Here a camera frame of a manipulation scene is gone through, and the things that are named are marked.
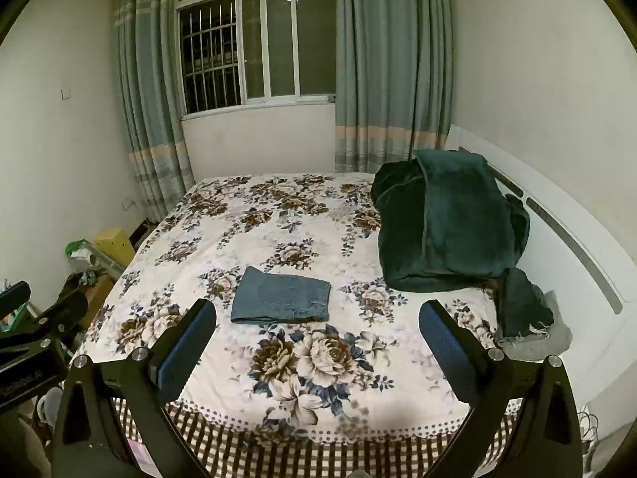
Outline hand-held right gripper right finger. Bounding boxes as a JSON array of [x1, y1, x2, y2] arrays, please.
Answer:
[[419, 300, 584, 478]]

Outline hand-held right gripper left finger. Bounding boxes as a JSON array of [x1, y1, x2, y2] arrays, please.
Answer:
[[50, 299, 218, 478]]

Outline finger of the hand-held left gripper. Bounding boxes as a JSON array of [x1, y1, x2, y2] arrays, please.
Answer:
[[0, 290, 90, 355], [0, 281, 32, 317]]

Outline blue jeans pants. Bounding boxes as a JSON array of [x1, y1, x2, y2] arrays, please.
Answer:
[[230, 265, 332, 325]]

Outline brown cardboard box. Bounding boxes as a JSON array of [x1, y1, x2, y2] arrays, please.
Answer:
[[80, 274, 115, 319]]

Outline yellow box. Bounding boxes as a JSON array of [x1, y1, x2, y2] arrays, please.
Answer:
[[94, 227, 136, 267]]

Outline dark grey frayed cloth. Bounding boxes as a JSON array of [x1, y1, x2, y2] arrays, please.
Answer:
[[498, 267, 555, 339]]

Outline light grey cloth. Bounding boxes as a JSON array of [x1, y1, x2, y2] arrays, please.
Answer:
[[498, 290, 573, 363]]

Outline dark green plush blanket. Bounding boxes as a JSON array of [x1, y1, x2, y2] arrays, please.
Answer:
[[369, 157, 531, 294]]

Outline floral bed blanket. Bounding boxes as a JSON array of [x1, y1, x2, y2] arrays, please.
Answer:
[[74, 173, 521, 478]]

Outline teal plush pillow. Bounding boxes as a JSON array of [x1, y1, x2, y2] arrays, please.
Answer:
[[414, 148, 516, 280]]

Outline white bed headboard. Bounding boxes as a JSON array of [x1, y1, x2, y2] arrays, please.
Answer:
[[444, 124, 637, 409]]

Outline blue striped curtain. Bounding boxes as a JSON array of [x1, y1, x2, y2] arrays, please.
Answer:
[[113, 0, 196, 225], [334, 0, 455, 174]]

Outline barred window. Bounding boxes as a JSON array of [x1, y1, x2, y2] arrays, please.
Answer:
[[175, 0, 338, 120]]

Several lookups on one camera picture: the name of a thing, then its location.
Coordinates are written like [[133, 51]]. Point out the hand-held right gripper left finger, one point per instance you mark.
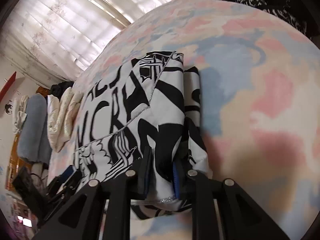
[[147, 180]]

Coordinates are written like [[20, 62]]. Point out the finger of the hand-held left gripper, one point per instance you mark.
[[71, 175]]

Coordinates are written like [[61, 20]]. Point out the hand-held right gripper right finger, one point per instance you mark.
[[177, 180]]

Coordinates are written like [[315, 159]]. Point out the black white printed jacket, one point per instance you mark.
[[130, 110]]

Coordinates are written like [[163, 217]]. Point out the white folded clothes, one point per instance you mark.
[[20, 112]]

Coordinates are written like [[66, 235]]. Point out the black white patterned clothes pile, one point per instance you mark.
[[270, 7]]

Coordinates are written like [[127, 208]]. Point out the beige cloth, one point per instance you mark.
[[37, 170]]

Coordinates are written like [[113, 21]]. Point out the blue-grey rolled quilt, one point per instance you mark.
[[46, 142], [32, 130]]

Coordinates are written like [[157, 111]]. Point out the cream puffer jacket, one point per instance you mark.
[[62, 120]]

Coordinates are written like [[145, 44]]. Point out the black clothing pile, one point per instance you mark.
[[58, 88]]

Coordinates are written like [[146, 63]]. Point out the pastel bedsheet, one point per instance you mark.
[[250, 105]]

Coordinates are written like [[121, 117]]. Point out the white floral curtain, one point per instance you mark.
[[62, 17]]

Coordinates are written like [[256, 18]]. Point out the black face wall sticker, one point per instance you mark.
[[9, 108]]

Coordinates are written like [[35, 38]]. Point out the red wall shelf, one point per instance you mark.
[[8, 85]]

------------

*ACTIVITY*. Report back each line in the material above that contains the string "dark".

*WRITTEN REPLY*.
Outline dark grey frayed cloth. Bounding boxes as a JSON array of [x1, y1, x2, y2] arrays, please.
Outline dark green plush blanket. Bounding boxes as a JSON array of [x1, y1, x2, y2] arrays, please.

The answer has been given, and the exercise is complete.